What is play? Play is what children do when they find themselves with time, space, and encouragement to follow their own curiosity, interests, and whims in exploring the world around them. The might play alone, with friends, or even with their parents, but the focus is on the child’s self-motivation.
How does play benefit a child’s development? Let us count the ways.
1. Children learn how to make sense of, and master, their world. Adults take for granted the basics of our physical world, but it’s all new to children. Tactile free play teaches kids that wet sand is sticky, but it can be molded; that walking on ice is slippery, and snow tastes cold.
2. Play builds healthy and active bodies. Indoor time requires a certain amount of constraint, but healthy outdoor playing allows children to run, jump, skip, climb, kick, catch balls, and ride bicycles. These physical activities develop gross motor skills as well as healthy habits.
3. Play promotes imagination and creativity. Set free of schedules and plans, a child must rely on his or her own creativity, initiative, and imagination to make the best of what’s around them for entertainment.

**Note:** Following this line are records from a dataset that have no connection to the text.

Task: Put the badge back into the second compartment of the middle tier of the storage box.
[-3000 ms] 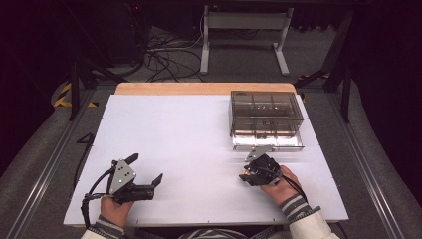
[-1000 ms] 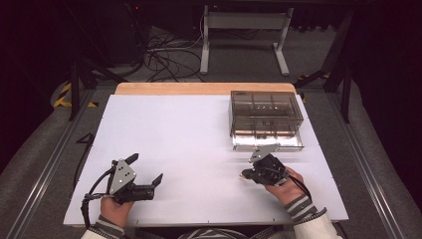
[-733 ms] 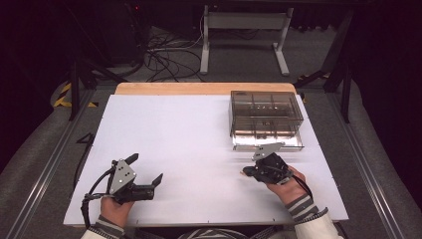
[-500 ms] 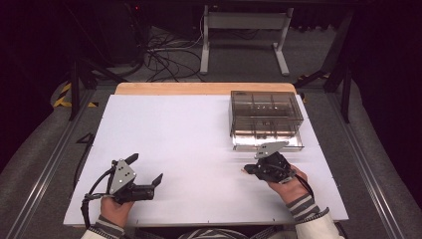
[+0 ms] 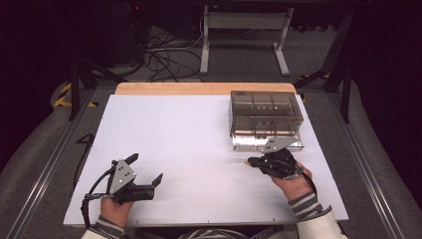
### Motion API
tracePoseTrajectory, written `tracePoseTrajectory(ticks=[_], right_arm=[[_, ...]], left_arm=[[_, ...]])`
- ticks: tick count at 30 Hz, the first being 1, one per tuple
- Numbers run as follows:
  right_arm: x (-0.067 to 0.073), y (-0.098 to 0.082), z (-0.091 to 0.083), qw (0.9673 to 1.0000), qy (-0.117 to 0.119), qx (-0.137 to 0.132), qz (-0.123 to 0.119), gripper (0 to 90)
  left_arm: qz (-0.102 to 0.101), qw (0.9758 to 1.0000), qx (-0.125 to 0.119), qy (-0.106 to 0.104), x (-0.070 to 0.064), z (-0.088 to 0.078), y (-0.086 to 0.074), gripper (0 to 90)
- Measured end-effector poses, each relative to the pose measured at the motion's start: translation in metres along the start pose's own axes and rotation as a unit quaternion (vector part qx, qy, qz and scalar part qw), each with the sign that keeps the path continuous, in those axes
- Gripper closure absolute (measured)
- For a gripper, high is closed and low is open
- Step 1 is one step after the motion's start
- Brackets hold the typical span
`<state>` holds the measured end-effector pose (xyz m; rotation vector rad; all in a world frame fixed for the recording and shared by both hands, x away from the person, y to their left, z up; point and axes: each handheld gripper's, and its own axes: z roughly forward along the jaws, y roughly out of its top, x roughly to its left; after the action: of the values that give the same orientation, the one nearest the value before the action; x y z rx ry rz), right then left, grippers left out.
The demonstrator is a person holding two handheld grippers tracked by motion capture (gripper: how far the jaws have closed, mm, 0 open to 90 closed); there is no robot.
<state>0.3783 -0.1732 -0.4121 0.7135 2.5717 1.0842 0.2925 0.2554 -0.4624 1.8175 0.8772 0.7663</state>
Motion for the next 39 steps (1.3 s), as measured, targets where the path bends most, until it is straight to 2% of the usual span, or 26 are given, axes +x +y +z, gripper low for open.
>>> tracePoseTrajectory(ticks=[7, 21, 39], right_arm=[[-0.008, 0.004, -0.007, 0.9999, -0.009, -0.013, 0.006, 88.3], [-0.025, 0.015, -0.016, 0.9994, -0.025, -0.022, 0.011, 88.4], [-0.052, 0.021, -0.022, 0.9973, -0.050, -0.033, 0.044, 88.4]], left_arm=[[0.000, 1.0000, 0.000, 0.000, 0.000, 0.000, 0.000, 2.6], [0.000, 1.0000, 0.000, 0.000, 0.000, 0.000, 0.000, 2.6], [-0.001, 1.0000, 0.002, 0.000, 0.001, 0.001, 0.000, 2.6]])
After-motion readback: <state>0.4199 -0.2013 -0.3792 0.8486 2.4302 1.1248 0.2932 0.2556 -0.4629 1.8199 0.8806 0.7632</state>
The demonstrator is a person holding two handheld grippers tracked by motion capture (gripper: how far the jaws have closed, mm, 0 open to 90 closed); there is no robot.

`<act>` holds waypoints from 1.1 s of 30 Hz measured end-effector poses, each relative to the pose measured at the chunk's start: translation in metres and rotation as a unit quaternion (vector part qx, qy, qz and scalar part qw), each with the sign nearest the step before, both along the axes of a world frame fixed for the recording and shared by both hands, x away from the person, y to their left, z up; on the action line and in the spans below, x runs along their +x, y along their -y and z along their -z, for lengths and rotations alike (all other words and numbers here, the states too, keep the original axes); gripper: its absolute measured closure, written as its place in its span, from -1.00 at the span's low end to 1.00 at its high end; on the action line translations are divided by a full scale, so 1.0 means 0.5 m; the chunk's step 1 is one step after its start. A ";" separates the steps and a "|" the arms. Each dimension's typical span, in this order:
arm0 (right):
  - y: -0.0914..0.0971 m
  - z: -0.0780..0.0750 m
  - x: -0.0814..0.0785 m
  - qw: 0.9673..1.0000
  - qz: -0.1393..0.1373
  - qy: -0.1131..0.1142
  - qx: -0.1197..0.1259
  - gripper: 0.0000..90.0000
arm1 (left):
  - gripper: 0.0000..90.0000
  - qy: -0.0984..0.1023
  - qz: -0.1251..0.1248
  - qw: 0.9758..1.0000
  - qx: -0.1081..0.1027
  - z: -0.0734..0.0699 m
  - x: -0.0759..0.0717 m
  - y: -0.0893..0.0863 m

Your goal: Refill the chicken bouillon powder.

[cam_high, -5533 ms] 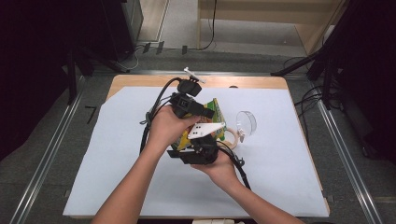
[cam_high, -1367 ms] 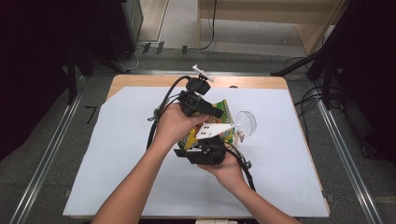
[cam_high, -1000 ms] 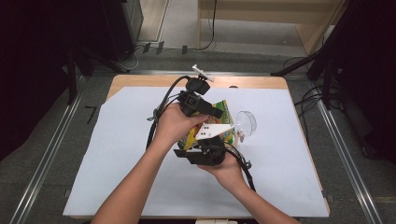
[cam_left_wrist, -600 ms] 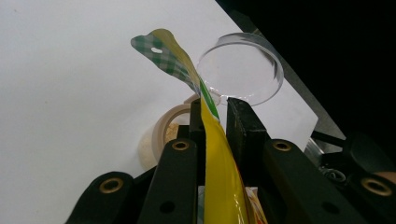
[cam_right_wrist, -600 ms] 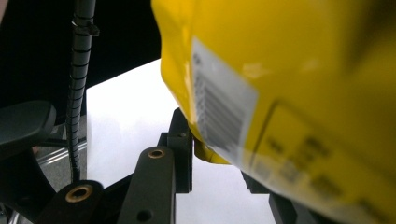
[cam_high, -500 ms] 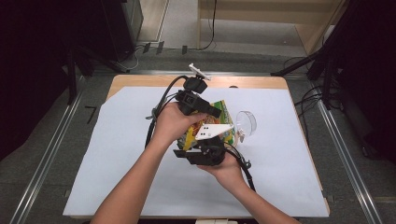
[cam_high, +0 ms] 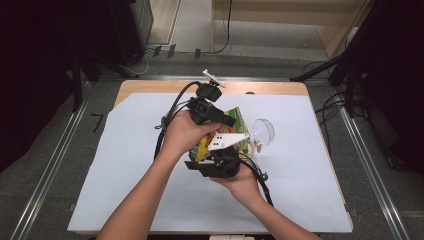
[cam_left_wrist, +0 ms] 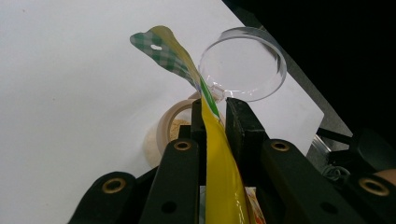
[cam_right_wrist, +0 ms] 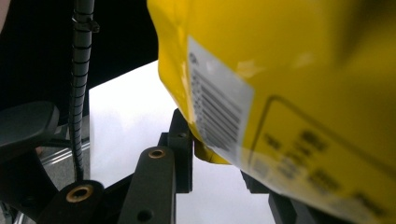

4. Play improves decision-making skills. When that tower a child is building just keeps toppling, he or she will experiment with different configurations until they’ve figured out how to make it stay. This instinct to try, and try again, builds confidence, determination, and self-reliance.
5. Play improves social skills. Set loose in a shared playground, a child will soon learn that he’ll have more fun if everyone takes turns on the slide, shares the sandbox, and negotiates the rules of the games they’re playing.
6. Play improves verbal skills. Children in play are eager to express what they’re doing to their parents and each other. They try out new words, learn the names of things, and improve their storytelling skills.
7. Play is necessary for healthy brain development. Neuroscience studies have shown that children with lots of opportunities to play show significant improvement in language and cognitive development.
Dr. Maria Montessori recognized the importance of play as she studied the students in her classes, which is why one of the basic tenets of the Montessori Method is self-directed learning. Children learn best when they are free to seek their own passions and interests through the wonderful childhood joys of play.